● Task to carry out:
Beneath this line is the data. Output exactly the lines from the line with "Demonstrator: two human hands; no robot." to the line with "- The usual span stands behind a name", both ends included, and nothing more.
- - - -
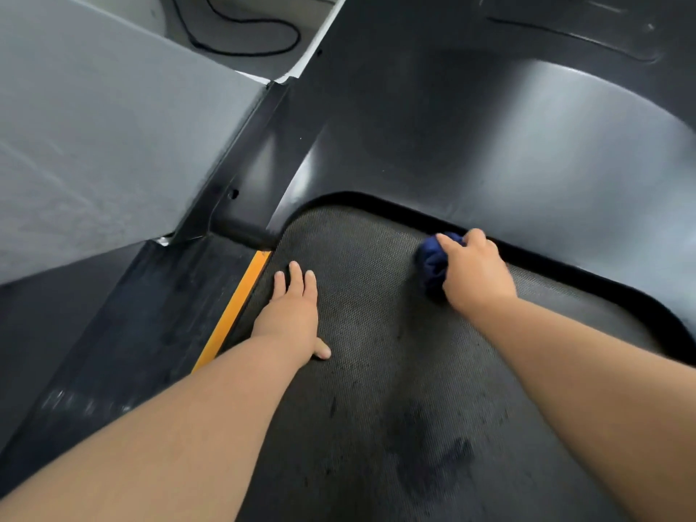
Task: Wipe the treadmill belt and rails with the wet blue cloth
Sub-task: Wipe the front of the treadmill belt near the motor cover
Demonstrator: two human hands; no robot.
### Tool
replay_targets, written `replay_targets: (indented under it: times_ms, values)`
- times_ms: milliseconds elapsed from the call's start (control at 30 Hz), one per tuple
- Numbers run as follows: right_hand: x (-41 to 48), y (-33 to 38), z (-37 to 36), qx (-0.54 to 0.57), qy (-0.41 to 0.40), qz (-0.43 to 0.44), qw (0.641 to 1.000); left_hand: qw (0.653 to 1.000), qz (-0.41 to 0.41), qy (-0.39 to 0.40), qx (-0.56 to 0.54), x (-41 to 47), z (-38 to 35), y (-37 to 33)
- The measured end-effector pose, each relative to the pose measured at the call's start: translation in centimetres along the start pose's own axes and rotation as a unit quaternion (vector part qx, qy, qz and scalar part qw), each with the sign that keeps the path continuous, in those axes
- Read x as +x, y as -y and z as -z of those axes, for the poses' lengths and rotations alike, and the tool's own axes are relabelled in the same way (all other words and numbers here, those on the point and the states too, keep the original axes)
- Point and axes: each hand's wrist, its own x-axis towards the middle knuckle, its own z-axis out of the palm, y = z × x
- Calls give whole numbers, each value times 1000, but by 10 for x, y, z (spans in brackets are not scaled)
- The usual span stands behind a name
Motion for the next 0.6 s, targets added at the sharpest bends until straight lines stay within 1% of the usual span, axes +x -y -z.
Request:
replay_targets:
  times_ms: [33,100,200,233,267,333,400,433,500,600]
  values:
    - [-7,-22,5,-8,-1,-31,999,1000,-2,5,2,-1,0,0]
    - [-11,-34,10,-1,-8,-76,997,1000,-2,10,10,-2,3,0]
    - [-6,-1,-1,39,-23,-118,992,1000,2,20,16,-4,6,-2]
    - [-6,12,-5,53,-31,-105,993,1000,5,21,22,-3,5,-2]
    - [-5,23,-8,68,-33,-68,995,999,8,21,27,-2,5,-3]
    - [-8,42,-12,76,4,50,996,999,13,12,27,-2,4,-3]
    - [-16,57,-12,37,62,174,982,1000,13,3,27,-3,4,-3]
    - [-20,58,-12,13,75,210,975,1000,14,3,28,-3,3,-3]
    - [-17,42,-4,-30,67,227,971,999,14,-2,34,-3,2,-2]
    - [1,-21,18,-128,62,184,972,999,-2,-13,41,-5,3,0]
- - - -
● Task result:
Demonstrator: two human hands; no robot.
### Tool
replay_targets, written `replay_targets: (indented under it: times_ms, values)`
- times_ms: milliseconds elapsed from the call's start (control at 30 Hz), one per tuple
- Numbers run as follows: right_hand: x (-41 to 48), y (-33 to 38), z (-37 to 36), qx (-0.54 to 0.57), qy (-0.41 to 0.40), qz (-0.43 to 0.44), qw (0.641 to 1.000); left_hand: qw (0.653 to 1.000), qz (-0.41 to 0.41), qy (-0.39 to 0.40), qx (-0.56 to 0.54), x (-41 to 47), z (-38 to 35), y (-37 to 33)
- The measured end-effector pose, each relative to the pose measured at the call's start: translation in centimetres along the start pose's own axes and rotation as a unit quaternion (vector part qx, qy, qz and scalar part qw), each with the sign that keeps the path continuous, in those axes
- Read x as +x, y as -y and z as -z of those axes, for the poses' lengths and rotations alike, and the tool's own axes are relabelled in the same way (all other words and numbers here, those on the point and the states too, keep the original axes)
- Point and axes: each hand's wrist, its own x-axis towards the middle knuckle, its own z-axis out of the palm, y = z × x
- Calls give whole numbers, each value times 1000, but by 10 for x, y, z (spans in brackets are not scaled)
- The usual span stands behind a name

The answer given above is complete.